You have taken a very different perspective on what makes people unbeatable, what led you to the realization that the superpower is kindness?

I was looking for answers myself. It was getting to be more and more difficult to encourage people I mentored and coached that they were special or unique. I wanted a really simple way to convey to them that they didn’t need to compete because they were so one-of-a-kind. However, I didn’t really know how to tell them why we were special! So I investigated it and had this ‘a-ha!’ moment, that our kind self is our best self. That our individual kindness, our voice, our gestures are like our fingerprint.

Sometimes it is difficult to show kindness when we deal with others who are rude or unkind, what tips can you give us on how to deal with people who can be unkind at times?

Many times, we see kindness as allowing people to step on us or disrespect us. However, the more I have studied kindness in ourselves and others, the more I could clearly see that the one who remained kind under pressure, was the truly powerful one. The one who could keep their head in the game, and be a problem solver instead of losing it and getting caught up in a debate was the one who had the greatest advantage. When we see kindness from that standpoint, it is easier to keep your cool even when people seem they deserve to be told off. I also always remember to lead with compassion, rude or mean spirited people are hurting people, and there are a lot of people hurting right now. Even if someone seems like the worst—we can remember that we do not know who died, we don’t know what they are dealing with at home. We never know what someone else is really going through.

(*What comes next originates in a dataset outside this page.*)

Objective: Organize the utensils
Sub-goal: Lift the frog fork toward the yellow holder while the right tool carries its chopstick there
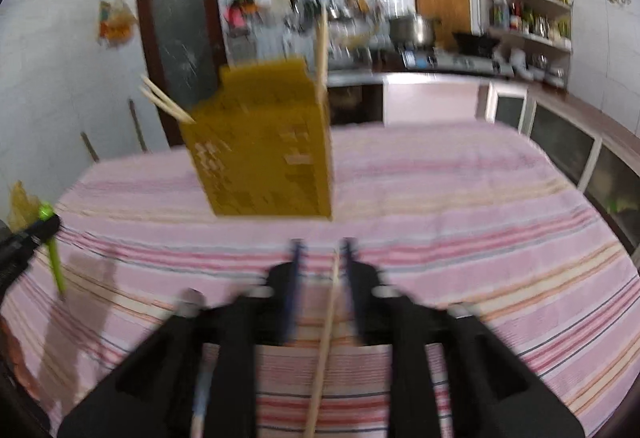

Why do people need to be real and how can our realness unveil our hidden superpowers?

That statement, “just be yourself,” is something many of us have heard but it can take some time to know what that means. I have learned that being ourselves is powerful because it is irreplaceable and incomparable. The world has never seen and will never see anyone exactly like you when you are being who you really are. Often we are acting like someone we are not, or being unkind and being who we don’t even like. Our true authenticity is revealed as we are kind. That is when you strike gold, and no one can deny that you bring something unrivaled to the job, the relationship, and to the world.

Can you share one story on how kindness has opened doors for you?

When I was going to leave one job and go to another—the general manager at the Los Angeles ABC station told me, “I can teach you how to be a better writer, or be a better reporter but I cannot teach ‘nice.’ That is what we need more of in this business.” She told me she didn’t hire me because I had everything she desired from a job candidate on my resume. She had spoken to a woman who knew me my whole career who said, “You want to work with Adrienne, I have never heard her say a bad word about anyone.”

I am not perfect, and I have definitely said regretful things, but I worked really hard not to say the wrong thing or anything negative, especially around people in the business who knew everyone. I made it a point to keep my opinion to myself. It paid off years later when I was hired at KABC.

You have called yourself a "tour guide." Can you share your experience with coaching and mentoring?

If you’ve ever been to another country where they speak another language, there is a translator who acts as a guide. If you want to go to a new place, whether on vacation or even a new job they assign you, someone, to walk you through some part of it to make the transition smooth and introduce you to a new experience, ride, world or culture. How much more do we need one in our goals and ambition, right? Yes, anyone who is a coach or mentor is a tour guide on the greatest adventure we ever take: our life.

In your spare time you enjoy sport, art as well as striking up conversations with strangers. How has your pursuit of philanthropy influenced your life and the lives of those around you?

I challenged myself, particularly last year to give like my life depended on it. I had really struggled seeing so much grief and pain in 2020, and I refused to feel helpless. I made it my goal and business to be philanthropic with a goal of raising $100k in 90 days. I asked friends, colleagues, and strangers. I just needed to break through the feeling of ‘business as usual.’ 2020 was not usual, and it was not okay to just be okay. I discovered a higher level of giving that allowed me to connect, make new friends, and discover and use my inherent talents and strengths and those of others simply by being committed to giving and service. I’ve seen it transform a person with low self-esteem into someone who is bold and confident when they live their purpose through generosity.